Friday, September 01, 2017 1:00 am
Medicaid-opioid abuse theory doubted
Researchers say they see no link, puzzled by claim
Also: Petition seeks FDA ban on high doses
CHICAGO – Safety advocates and state health officials are formally calling on the Food and Drug Administration to ban high-dose opioid painkillers to prevent accidental overdose deaths among patients and people who abuse drugs.
A petition filed Thursday asks the FDA to ban opioid pills that, when taken as directed, would add up to a daily dose of more than 90 milligrams of morphine. The Centers for Disease Control and Prevention has said that level is dangerous for most patients and doesn't improve pain control or the ability to function.
The petition was signed by leaders of the Association of State and Territorial Health Officials, Physicians for Responsible Opioid Prescribing, the National Safety Council and the American College of Medical Toxicology.
FDA officials declined to comment on the petition, but FDA Commissioner Dr. Scott Gottlieb has called the opioid epidemic his “highest immediate priority” and has been willing to consider abuse of opioids in evaluating their safety.
WASHINGTON – An intriguing new theory is gaining traction among conservative foes of the Obama-era health law: Its Medicaid expansion to low-income adults may be fueling the opioid epidemic.
If true, that would represent a shocking outcome for the Affordable Care Act. But there's no evidence to suggest that's happening, say university researchers who study the drug problem and are puzzled by such claims. Some even say Medicaid may be helping mitigate the consequences of the epidemic.
Circulating in conservative media, the Medicaid theory is bolstered by a private analysis produced by the Health and Human Services Department for Sen. Ron Johnson, R-Wis.
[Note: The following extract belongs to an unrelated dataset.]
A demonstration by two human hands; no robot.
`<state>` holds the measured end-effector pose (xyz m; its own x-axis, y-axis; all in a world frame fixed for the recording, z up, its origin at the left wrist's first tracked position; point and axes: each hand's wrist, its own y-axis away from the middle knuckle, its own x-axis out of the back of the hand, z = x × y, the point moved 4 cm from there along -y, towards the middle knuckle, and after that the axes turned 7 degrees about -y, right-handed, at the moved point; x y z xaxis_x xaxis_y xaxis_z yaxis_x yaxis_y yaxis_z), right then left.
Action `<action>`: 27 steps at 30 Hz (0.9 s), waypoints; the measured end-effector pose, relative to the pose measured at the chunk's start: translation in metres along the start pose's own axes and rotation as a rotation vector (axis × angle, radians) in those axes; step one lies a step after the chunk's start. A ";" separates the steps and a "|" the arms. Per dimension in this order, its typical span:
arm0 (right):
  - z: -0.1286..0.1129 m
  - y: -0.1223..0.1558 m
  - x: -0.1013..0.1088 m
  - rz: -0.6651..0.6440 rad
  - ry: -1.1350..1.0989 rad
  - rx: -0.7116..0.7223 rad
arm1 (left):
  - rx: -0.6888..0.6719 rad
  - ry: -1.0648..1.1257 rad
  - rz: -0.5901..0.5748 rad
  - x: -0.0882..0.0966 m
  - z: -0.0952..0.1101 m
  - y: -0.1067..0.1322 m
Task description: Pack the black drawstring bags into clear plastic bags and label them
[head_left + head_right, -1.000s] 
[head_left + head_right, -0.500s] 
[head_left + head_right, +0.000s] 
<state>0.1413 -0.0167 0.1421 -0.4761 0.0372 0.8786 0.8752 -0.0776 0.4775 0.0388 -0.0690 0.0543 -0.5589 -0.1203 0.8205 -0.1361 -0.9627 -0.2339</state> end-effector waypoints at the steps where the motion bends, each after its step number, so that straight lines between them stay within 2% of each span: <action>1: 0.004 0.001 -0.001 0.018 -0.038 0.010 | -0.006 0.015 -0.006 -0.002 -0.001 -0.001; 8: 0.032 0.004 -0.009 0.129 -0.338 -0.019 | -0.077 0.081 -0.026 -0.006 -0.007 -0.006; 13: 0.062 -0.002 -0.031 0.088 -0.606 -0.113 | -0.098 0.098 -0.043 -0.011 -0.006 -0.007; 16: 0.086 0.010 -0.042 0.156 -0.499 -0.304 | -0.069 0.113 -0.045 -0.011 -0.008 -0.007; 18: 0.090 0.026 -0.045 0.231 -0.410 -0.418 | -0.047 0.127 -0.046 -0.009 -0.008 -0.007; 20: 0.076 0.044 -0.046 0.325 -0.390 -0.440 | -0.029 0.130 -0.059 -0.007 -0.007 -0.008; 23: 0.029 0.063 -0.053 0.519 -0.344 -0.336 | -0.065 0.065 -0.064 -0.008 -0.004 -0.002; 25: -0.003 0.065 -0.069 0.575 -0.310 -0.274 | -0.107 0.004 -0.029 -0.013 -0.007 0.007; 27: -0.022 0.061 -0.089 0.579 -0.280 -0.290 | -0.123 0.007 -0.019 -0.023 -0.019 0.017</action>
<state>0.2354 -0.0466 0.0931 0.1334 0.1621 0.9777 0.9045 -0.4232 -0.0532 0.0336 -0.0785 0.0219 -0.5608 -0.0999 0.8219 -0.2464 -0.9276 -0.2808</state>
The analysis says the overdose death rate rose nearly twice as much in states that expanded Medicaid compared with states that didn't.
Independent experts say the analysis misses some crucial facts and skips standard steps that researchers use to rule out coincidences.
Johnson has asked the agency's internal watchdog to investigate, suggesting that unscrupulous individuals may be using their new Medicaid cards to obtain large quantities of prescription painkillers and diverting the pills to street sales for profit. Diversion of pharmacy drugs has been a long-standing concern of law enforcement.
“These data appear to point to a larger problem,” Johnson wrote. “Medicaid expansion may be fueling the opioid epidemic in communities across the country.” He stopped just short of fingering Medicaid, saying more research is needed.
But if anything, university researchers say Medicaid might be doing the opposite.
“Medicaid is doing its job” by increasing treatment for opioid addiction, said Temple University economist Catherine Maclean, who recently published a paper on Medicaid expansion and drug treatment. “As more time passes, we may see a decline in overdoses in expansion states relative to nonexpansion states.”
Prescriptions for medications used to treat opioid addiction in outpatient settings increased by 43 percent in Medicaid expansion states compared with states that didn't expand, according to Maclean's research with Brendan Saloner of Johns Hopkins Bloomberg School of Public Health. That indicates Medicaid is paying for treatment.
But Maclean and Saloner also found another piece of the puzzle: Overdose death rates were higher to begin with in states that expanded Medicaid. They looked at deaths from overdoses and fatal alcohol poisoning from 2010-2015, starting well before the Medicaid expansion. The HHS analysis for Sen. Johnson missed that underlying trend because it started with 2013 data.
Still another problem with the Medicaid theory is that it lumps all drug overdoses together. But illicit drugs Medicaid doesn't provide – heroin and fentanyl – have been driving surges in deaths since 2010.
“It's worrisome because this is the type of numerical evidence that's used to propose bad policy,” Garthwaite said.Some researchers see hints that Medicaid expansion may be helping to mitigate the overdose epidemic.
Vanderbilt economist Andrew Goodman-Bacon and Harvard's Emma Sandoe found that from 2010 through 2015, counties with the largest insurance coverage gains experienced smaller increases in drug-related deaths.
More research is needed to provide conclusive evidence.
Relying on faulty research is “dangerous,” said Maclean. “It can lead to bad policies, and people's lives are at stake here.”